Disorder is often considered the opposite of order, lacking quantitative methods and being difficult to control. Disordered nanostructures can be conveniently prepared by bottom-up approaches, such as self-assembly, but their intrinsic randomness is often considered to lead to unpredictable results, impeding reproducibility and application. Here, we demonstrate that deterministic, angle-dependent visual appearances induced by specific correlated disorder can be achieved through bottom-up approaches, and reveal plenty of room for tailoring color appearance between order and random disorder. Two unprecedented iridescent visual appearances, backscattering iridescence (rainbow-like color transition covering more than five distinct colors at backscattering angles), and specular iridescent halo (gradual color changes in the visible light range around specular reflection direction), are proposed and demonstrated to be induced by correlated disorder at different degrees, which is regulated by interparticle distance.

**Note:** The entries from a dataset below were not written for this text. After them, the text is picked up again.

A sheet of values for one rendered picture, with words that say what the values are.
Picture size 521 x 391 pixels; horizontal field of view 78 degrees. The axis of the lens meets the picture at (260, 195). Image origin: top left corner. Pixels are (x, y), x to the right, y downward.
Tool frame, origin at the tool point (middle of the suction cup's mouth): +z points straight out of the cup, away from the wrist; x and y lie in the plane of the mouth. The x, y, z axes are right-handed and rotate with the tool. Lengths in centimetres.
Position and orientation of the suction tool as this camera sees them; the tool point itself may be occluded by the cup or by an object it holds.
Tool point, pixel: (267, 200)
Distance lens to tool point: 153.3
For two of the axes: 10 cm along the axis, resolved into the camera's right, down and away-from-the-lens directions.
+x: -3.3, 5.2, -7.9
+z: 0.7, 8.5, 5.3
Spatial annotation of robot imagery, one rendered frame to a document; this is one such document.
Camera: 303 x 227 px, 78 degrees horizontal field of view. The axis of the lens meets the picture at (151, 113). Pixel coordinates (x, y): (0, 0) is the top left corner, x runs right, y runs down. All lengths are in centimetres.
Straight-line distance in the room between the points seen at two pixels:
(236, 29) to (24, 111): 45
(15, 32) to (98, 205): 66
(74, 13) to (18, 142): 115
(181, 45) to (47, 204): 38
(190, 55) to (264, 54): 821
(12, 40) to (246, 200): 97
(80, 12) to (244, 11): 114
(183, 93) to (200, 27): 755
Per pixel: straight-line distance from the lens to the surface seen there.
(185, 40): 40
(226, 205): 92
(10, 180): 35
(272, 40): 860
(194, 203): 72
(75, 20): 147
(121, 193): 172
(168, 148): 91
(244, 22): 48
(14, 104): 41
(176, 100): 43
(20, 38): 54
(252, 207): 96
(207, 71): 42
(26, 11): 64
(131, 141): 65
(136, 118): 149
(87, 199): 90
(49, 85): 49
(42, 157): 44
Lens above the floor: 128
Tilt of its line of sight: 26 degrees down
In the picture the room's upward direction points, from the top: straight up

Besides elucidating the mechanism of iridescence generation, a comprehensive protocol for predicting the color appearance is established, and agrees well with experimental results. Combining bottom-up process, materials with low absorption, and tailored spatial disorder, we have endowed solar cells with colorful appearances, while maintaining the performance, which can serve as a solution for photovoltaic-integrated architectures and vehicles. This study advances the understanding of how disorder shapes color and angular appearance, and will find applications in energy photonics, dazzling arts, and anticounterfeiting.